» **Work item**: Pictures aside, please retype the whole listing word for word.

Material provided section start

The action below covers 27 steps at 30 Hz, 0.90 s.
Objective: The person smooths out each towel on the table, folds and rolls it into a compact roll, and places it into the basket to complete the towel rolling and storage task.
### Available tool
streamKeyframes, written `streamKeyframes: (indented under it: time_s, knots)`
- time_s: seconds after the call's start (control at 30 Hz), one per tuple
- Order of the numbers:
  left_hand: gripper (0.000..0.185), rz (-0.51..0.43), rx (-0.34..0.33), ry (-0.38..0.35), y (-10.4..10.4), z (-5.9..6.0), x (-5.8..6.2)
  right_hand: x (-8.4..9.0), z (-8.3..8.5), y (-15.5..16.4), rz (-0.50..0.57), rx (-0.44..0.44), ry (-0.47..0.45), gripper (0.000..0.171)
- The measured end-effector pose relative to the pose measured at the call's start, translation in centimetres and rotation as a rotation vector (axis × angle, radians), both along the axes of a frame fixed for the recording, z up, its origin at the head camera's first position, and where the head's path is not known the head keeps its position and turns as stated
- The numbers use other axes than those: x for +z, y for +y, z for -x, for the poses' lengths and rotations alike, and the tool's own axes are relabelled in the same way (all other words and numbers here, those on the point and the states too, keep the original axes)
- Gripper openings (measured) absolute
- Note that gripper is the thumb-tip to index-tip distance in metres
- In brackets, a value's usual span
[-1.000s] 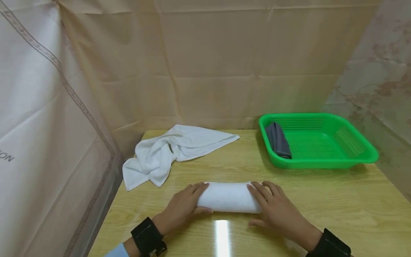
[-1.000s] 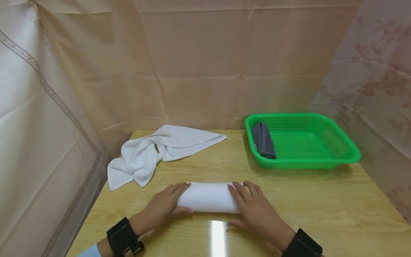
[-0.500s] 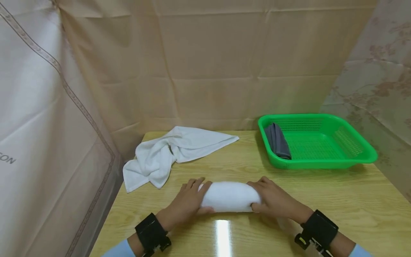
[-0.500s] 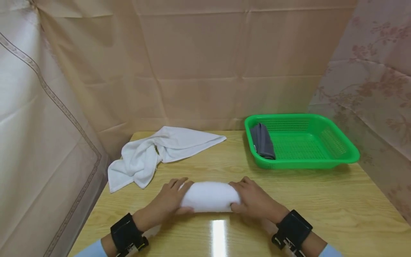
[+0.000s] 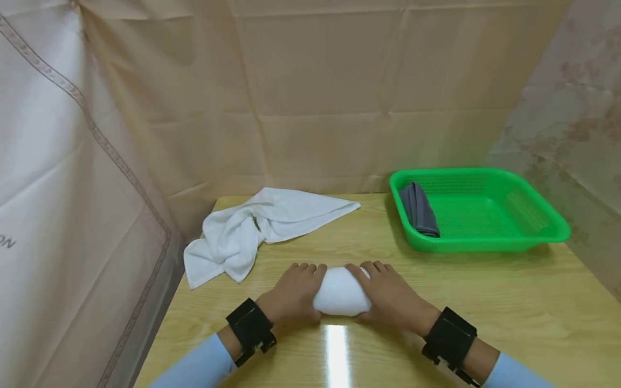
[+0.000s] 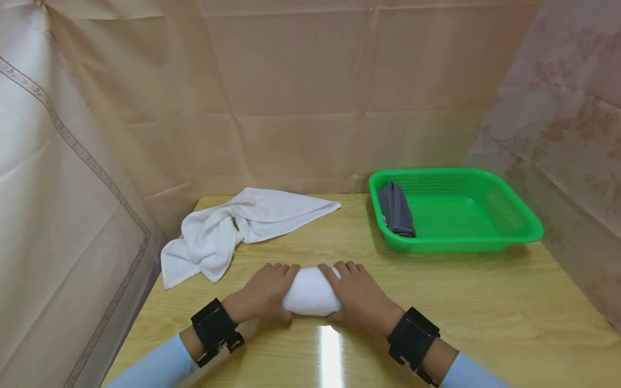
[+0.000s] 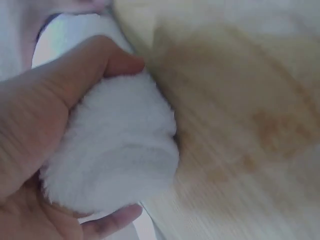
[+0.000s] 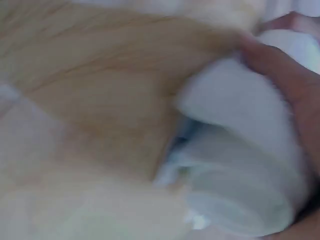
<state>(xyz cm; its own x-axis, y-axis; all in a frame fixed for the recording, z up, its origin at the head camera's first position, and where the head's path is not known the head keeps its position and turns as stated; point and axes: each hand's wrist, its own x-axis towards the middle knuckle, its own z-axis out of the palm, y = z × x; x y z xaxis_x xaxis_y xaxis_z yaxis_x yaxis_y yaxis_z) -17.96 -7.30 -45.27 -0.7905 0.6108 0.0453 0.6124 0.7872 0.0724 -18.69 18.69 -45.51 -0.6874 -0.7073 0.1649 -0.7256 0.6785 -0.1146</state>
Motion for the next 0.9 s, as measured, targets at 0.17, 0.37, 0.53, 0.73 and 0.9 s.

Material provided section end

» **Expected output**:
The action below covers 27 steps at 30 Hz, 0.90 s.
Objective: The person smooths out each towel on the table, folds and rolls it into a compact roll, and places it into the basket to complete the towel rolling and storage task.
### Available tool
streamKeyframes, written `streamKeyframes: (indented under it: time_s, knots)`
- time_s: seconds after the call's start (control at 30 Hz), one per tuple
- Order of the numbers:
  left_hand: gripper (0.000..0.185), rz (-0.51..0.43), rx (-0.34..0.33), ry (-0.38..0.35), y (-10.4..10.4), z (-5.9..6.0), x (-5.8..6.2)
  right_hand: x (-8.4..9.0), z (-8.3..8.5), y (-15.5..16.4), rz (-0.50..0.57), rx (-0.44..0.44), ry (-0.47..0.45), gripper (0.000..0.171)
- The measured end-effector pose relative to the pose measured at the call's start, translation in centimetres and rotation as a rotation vector (axis × angle, radians), both along the axes of a frame fixed for the recording, z up, its origin at the head camera's first position, and where the head's path is not known the head keeps its position and turns as stated
- The numbers use other axes than those: x for +z, y for +y, z for -x, for the poses' lengths and rotations alike, and the tool's own axes are relabelled in the same way (all other words and numbers here, those on the point and the states too, keep the original axes)
- Gripper openings (measured) absolute
- Note that gripper is the thumb-tip to index-tip distance in metres
- In brackets, a value's usual span
[-1.000s] 
[-1.000s] 
[-0.500s] 
[-0.500s] 
[+0.000s] 
[+0.000s] 
[+0.000s] 
[+0.000s] 
<state>(xyz cm; its own x-axis, y-axis; all in a frame fixed for the recording, z up, its origin at the head camera's first position, and where the head's path is not known the head keeps its position and turns as stated; point and axes: each hand's wrist, its own x-axis towards the middle knuckle, its own z-axis out of the palm, y = z × x; x y z xaxis_x xaxis_y xaxis_z yaxis_x yaxis_y yaxis_z) -17.96 -7.30 -45.27 -0.7905 0.6108 0.0453 0.6124 0.7872 0.0724 -18.69 18.69 -45.51 -0.6874 -0.7073 0.1649 -0.7256 0.6785 -0.1146</state>
Motion for the next 0.9 s, as measured, targets at 0.17, 0.37, 0.53, 0.73 and 0.9 s.

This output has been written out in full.